The workshop will primarily include poster presentations. Few invited presentations will provide a review of our present state of knowledge, and facilitate the discussion.

Discussion will be guided by nine overarching questions:

  1. [Types vs. continuum]  Do discrete classes of ENSO events emerge from obs/paleo records and models?  Or is ENSO diversity better described as a continuum, with a few interesting extremes?
  2. [Obs uncertainty] What are the main obs/proxy/reanalysis uncertainties that cloud understanding of past ENSO diversity, and limit the skill of ENSO forecasts?
  3. [Impacts]  What are the most important global impacts of ENSO diversity, e.g. on teleconnections, extreme events, biogeochemistry, ecosystems, and society?
  4. [Past changes] What historical/paleo variations in the ENSO PDF are clearly statistically & dynamically attributable to radiative forcing changes, against the backdrop of random intrinsic modulation of ENSO?

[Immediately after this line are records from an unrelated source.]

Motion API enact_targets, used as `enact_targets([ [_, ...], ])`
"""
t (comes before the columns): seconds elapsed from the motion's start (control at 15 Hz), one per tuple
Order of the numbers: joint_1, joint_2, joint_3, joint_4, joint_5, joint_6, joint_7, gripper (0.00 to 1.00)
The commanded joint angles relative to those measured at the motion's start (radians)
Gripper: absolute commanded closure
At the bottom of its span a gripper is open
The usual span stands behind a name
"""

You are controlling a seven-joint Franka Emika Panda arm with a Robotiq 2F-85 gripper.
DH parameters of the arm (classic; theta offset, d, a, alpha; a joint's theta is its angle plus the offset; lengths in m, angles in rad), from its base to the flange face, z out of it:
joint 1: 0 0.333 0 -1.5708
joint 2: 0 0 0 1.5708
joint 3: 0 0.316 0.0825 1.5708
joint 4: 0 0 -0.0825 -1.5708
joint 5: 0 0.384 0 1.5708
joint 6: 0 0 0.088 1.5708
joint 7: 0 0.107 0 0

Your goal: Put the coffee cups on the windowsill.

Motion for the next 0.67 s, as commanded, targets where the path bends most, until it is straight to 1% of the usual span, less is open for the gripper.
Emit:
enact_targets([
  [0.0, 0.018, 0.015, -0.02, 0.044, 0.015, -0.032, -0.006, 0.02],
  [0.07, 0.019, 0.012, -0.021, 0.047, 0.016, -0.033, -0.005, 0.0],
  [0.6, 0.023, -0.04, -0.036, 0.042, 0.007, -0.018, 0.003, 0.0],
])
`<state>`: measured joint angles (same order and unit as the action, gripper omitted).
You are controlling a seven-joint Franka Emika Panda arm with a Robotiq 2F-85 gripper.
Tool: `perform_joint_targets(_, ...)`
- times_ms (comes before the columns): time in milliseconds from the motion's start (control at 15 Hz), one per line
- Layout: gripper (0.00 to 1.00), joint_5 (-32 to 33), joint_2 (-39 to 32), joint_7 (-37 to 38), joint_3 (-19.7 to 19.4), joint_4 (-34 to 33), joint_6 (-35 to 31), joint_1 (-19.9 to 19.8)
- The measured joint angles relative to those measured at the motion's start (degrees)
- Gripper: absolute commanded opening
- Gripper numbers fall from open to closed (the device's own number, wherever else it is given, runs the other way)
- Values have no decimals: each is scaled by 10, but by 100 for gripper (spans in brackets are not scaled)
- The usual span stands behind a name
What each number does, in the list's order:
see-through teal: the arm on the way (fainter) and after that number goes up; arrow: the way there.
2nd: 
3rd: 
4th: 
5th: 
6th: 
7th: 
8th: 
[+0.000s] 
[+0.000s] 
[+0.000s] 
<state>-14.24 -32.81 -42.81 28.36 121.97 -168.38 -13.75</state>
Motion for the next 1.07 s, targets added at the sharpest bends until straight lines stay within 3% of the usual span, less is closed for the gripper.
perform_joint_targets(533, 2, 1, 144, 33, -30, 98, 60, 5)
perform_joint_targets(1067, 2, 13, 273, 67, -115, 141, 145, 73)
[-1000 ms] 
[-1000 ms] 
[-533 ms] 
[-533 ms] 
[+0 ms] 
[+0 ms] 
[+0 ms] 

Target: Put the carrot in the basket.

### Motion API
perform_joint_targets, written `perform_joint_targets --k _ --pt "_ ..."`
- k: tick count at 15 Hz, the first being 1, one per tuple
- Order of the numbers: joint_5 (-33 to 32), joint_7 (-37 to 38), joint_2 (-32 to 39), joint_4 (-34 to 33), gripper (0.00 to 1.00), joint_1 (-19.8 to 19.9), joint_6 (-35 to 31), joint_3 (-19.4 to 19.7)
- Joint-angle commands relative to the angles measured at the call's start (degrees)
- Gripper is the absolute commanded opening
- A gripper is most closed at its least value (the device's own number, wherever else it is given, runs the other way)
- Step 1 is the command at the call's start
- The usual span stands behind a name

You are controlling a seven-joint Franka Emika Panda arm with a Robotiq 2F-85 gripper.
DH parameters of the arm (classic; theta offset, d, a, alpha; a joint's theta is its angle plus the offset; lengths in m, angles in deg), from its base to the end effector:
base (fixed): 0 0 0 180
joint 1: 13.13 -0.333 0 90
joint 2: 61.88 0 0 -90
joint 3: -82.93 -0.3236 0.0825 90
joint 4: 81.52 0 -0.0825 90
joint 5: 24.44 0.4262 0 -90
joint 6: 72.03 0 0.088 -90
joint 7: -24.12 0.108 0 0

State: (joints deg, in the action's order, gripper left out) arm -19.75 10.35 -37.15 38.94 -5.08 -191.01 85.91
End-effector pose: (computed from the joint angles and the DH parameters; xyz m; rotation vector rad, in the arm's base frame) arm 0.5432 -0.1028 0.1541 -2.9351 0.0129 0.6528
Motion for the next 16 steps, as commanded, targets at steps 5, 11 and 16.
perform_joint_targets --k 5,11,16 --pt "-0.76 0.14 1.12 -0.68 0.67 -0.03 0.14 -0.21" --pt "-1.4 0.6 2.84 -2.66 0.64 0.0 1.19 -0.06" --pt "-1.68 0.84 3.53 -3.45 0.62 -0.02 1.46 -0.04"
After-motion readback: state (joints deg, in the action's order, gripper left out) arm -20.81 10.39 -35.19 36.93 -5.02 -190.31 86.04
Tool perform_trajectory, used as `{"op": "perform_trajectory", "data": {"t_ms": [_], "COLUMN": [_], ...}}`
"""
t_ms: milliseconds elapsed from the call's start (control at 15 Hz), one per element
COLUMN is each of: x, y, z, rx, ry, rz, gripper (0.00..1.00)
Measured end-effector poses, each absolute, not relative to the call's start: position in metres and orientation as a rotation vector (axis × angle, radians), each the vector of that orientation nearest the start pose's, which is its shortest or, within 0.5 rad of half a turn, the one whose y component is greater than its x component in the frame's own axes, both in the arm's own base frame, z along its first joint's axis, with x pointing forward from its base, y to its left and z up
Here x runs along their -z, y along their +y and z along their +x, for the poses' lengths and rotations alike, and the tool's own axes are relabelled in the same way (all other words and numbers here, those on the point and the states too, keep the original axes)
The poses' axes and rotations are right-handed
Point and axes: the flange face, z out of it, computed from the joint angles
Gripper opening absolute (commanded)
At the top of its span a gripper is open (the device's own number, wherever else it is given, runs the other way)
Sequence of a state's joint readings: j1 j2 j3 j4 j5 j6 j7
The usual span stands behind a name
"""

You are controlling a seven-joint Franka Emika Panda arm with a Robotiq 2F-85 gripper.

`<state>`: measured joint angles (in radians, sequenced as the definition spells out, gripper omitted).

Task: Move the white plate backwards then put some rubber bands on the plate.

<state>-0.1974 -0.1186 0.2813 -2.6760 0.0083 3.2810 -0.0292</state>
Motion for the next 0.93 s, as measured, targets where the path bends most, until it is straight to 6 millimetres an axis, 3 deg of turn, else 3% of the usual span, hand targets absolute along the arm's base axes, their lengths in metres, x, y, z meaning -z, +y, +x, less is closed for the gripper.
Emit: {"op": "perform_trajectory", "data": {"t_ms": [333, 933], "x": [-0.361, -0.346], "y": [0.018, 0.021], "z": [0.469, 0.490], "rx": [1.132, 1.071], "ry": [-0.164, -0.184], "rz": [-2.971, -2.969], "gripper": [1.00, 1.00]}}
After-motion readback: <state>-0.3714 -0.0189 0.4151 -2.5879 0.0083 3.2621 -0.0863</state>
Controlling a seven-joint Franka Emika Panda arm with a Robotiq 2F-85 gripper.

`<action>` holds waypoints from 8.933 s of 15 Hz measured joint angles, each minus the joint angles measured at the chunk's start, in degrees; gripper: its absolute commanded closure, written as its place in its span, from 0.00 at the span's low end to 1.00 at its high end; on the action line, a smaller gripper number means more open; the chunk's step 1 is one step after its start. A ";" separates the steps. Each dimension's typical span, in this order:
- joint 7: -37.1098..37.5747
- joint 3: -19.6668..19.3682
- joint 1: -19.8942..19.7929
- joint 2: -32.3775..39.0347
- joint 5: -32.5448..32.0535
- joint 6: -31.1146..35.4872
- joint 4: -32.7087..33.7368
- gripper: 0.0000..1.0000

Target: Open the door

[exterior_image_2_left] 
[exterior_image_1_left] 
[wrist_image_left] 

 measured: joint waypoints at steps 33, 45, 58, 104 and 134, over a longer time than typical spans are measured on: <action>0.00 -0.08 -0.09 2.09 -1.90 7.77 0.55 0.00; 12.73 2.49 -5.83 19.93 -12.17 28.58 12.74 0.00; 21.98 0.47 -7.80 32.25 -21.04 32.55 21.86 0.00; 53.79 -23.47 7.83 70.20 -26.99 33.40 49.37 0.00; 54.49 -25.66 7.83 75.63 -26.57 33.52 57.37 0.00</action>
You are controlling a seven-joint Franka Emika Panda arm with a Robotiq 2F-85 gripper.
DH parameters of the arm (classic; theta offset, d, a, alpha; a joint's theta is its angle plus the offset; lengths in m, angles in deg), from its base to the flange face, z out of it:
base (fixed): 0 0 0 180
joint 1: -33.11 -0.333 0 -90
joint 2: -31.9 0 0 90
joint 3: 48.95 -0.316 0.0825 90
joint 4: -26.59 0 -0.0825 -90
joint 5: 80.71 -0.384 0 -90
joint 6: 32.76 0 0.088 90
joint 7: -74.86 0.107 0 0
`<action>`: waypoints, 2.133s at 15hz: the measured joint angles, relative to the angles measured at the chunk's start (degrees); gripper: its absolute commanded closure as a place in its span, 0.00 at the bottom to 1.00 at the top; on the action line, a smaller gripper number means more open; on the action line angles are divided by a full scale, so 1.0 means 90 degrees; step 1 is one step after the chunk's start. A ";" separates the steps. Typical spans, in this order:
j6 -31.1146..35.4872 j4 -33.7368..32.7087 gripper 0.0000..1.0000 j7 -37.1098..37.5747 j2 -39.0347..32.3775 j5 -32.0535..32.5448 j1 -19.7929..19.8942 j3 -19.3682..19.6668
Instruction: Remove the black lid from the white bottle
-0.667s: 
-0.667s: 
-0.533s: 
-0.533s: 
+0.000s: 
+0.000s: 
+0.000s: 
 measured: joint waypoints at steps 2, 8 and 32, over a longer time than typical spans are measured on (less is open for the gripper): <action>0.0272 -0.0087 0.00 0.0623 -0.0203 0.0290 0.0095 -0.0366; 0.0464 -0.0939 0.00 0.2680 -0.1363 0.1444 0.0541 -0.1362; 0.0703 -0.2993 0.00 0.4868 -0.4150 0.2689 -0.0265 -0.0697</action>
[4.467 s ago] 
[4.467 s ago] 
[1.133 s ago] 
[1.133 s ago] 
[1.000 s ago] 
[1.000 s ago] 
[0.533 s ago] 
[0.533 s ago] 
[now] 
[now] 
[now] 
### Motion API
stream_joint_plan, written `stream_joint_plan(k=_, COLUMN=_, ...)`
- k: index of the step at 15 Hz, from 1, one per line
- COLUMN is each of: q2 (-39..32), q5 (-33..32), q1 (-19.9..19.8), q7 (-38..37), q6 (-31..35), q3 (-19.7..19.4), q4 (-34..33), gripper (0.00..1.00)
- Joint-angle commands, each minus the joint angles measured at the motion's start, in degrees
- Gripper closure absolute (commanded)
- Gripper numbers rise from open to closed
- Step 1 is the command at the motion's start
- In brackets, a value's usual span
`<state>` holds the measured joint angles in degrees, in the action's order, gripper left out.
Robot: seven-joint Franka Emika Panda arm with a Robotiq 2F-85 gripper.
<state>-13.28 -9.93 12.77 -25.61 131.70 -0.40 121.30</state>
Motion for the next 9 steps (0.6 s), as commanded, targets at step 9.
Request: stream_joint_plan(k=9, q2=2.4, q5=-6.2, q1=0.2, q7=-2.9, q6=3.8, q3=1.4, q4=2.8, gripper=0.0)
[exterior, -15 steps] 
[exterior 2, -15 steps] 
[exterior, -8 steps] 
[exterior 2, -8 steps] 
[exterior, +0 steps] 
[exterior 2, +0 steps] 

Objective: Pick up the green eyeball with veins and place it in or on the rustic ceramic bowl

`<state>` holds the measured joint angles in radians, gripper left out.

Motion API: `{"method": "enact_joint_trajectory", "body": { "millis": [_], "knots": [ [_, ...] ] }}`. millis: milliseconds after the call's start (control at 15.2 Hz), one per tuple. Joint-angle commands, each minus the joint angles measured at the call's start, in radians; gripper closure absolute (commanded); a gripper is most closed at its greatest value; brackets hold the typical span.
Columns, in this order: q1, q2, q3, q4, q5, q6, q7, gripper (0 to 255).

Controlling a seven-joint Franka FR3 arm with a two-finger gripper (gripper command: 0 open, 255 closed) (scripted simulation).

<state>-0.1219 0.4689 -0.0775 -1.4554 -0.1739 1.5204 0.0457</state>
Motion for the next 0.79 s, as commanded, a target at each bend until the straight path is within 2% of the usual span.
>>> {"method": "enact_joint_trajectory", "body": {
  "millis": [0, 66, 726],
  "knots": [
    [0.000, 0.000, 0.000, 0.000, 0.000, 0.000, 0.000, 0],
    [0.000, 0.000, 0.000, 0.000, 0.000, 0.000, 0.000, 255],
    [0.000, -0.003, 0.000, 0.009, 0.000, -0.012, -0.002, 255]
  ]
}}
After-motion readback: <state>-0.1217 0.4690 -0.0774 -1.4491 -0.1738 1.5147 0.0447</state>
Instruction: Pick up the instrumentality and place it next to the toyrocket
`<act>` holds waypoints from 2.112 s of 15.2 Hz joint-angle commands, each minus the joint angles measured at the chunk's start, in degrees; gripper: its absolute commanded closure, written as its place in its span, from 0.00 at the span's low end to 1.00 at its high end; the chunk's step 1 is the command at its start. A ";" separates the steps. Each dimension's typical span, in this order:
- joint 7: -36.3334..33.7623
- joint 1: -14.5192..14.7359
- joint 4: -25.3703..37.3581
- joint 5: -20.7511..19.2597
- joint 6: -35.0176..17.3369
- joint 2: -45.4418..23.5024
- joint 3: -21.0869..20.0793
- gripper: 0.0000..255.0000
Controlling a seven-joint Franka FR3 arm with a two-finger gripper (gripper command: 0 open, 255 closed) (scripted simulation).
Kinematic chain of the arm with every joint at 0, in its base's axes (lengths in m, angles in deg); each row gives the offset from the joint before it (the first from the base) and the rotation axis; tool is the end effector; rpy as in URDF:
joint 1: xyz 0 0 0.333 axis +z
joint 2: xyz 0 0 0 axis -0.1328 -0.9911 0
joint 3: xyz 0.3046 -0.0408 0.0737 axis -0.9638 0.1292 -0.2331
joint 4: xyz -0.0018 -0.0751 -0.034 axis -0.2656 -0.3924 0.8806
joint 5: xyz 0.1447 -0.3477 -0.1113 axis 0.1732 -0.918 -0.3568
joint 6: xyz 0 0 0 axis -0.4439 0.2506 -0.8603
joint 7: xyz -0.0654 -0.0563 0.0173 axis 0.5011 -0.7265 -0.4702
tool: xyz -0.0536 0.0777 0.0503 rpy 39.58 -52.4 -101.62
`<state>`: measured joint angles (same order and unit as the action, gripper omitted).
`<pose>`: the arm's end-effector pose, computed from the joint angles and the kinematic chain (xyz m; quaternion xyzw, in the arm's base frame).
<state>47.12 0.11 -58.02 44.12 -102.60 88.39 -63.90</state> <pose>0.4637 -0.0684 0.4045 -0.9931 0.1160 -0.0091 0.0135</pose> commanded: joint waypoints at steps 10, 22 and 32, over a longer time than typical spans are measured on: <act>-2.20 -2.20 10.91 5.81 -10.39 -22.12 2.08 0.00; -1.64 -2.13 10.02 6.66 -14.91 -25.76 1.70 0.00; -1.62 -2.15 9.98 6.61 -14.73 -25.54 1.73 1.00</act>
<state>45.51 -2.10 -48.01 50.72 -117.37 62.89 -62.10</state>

  5. [Future changes]  How long until the impacts of future climate changes on ENSO diversity and predictability are detectable in observations?  Are they detectable already?
  6. [Model performance]  What do CMIP3/CMIP5 models capture best about observed ENSO diversity?  What do most models fail to capture, and why?
  7. [Theories and simple models]  Are existing ENSO theories and reduced-complexity models (either statistical or dynamical) able to capture the full ENSO diversity found in obs and GCMs?  How can the theories and simple models be improved, unified, extended, and used to improve GCMs and ENSO forecasts?
  8. [Predictability]  Do certain ENSO types/extremes offer significantly enhanced/degraded predictability?
  9. [Forecast skill]  Are existing forecast systems significantly better at predicting some ENSO types/extremes than others?